> **Exercise goal**: Only lines containing the string "annotation" belong in the answer; find them in the records and copy them.

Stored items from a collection
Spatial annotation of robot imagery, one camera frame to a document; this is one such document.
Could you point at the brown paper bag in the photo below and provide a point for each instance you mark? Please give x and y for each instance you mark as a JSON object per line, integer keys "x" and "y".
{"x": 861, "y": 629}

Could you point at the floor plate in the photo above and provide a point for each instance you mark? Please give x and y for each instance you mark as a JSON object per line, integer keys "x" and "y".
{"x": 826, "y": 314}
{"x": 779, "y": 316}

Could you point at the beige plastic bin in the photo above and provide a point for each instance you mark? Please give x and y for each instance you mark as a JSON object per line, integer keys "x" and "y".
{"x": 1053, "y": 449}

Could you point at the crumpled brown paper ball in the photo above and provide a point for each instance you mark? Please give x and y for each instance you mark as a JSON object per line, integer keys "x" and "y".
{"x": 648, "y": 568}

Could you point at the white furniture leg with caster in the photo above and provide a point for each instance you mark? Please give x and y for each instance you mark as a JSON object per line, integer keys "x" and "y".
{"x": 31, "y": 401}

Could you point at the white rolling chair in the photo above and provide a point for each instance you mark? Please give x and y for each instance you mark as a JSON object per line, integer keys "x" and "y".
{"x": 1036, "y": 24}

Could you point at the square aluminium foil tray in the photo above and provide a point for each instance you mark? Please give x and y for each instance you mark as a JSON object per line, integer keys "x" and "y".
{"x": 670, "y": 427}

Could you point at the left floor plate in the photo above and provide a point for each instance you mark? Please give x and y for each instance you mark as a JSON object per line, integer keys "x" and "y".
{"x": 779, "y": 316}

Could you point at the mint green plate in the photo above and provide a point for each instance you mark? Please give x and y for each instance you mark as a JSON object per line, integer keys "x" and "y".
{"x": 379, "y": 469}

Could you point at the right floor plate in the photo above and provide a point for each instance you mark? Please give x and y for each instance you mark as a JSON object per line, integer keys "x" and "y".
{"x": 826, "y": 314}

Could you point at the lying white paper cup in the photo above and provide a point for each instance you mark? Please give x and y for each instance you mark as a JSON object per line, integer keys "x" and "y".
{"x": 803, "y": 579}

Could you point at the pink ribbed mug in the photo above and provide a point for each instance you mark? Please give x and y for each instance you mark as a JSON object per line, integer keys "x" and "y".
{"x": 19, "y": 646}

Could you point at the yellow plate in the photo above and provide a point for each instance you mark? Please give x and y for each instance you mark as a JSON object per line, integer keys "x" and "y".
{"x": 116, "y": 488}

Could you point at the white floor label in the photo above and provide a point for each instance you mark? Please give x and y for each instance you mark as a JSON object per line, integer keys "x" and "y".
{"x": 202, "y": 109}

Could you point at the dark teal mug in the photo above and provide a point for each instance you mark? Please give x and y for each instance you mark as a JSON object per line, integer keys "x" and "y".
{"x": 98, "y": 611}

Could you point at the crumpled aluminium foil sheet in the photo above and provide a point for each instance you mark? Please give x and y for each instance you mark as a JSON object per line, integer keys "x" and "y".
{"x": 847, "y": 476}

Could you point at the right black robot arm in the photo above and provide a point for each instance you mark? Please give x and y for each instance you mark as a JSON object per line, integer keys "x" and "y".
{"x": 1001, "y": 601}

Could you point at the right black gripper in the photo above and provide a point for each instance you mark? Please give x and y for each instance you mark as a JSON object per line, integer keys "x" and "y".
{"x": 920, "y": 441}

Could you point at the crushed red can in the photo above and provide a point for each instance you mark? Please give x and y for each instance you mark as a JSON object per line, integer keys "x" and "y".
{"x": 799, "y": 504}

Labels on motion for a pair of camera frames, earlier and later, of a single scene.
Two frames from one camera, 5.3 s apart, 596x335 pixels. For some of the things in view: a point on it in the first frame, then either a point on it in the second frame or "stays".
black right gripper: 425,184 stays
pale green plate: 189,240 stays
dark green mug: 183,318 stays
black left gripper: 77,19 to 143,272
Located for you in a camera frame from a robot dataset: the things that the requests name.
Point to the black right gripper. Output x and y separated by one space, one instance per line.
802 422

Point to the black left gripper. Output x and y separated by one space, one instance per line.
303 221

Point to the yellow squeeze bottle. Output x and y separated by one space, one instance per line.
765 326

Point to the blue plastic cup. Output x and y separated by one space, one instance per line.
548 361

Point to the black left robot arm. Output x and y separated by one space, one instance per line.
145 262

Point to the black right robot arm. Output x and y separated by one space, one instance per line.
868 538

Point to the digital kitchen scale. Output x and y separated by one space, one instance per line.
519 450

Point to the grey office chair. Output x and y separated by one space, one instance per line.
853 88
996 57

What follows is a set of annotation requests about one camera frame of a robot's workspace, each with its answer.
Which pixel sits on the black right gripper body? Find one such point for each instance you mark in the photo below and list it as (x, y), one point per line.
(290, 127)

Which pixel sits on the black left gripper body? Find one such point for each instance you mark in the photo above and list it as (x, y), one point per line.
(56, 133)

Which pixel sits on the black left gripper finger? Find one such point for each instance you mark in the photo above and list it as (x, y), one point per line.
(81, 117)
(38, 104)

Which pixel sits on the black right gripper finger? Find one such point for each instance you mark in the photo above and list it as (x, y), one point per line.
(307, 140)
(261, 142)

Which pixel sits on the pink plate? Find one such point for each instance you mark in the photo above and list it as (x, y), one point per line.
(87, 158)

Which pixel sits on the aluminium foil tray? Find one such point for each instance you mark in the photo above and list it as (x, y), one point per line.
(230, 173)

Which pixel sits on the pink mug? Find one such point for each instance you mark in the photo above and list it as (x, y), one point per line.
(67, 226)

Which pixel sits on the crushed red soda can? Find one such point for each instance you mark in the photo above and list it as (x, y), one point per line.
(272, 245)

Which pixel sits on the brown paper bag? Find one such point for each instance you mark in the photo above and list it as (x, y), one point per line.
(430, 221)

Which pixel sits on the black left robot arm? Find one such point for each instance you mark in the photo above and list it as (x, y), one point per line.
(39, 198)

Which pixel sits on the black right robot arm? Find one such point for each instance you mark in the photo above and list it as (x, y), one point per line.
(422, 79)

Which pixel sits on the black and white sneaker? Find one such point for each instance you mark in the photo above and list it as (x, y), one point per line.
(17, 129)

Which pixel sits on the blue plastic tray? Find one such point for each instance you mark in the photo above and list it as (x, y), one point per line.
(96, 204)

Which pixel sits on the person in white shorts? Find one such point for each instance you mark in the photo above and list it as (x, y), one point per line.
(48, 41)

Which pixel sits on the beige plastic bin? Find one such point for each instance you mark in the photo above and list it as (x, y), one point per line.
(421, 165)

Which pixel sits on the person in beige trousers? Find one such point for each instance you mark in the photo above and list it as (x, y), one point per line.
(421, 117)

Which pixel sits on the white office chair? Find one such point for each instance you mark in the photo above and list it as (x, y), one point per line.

> **Written answer**:
Spatial annotation of robot imagery, one camera frame to a document; this is one such document.
What follows is a set of annotation requests about one camera frame of a robot's workspace, each with its answer.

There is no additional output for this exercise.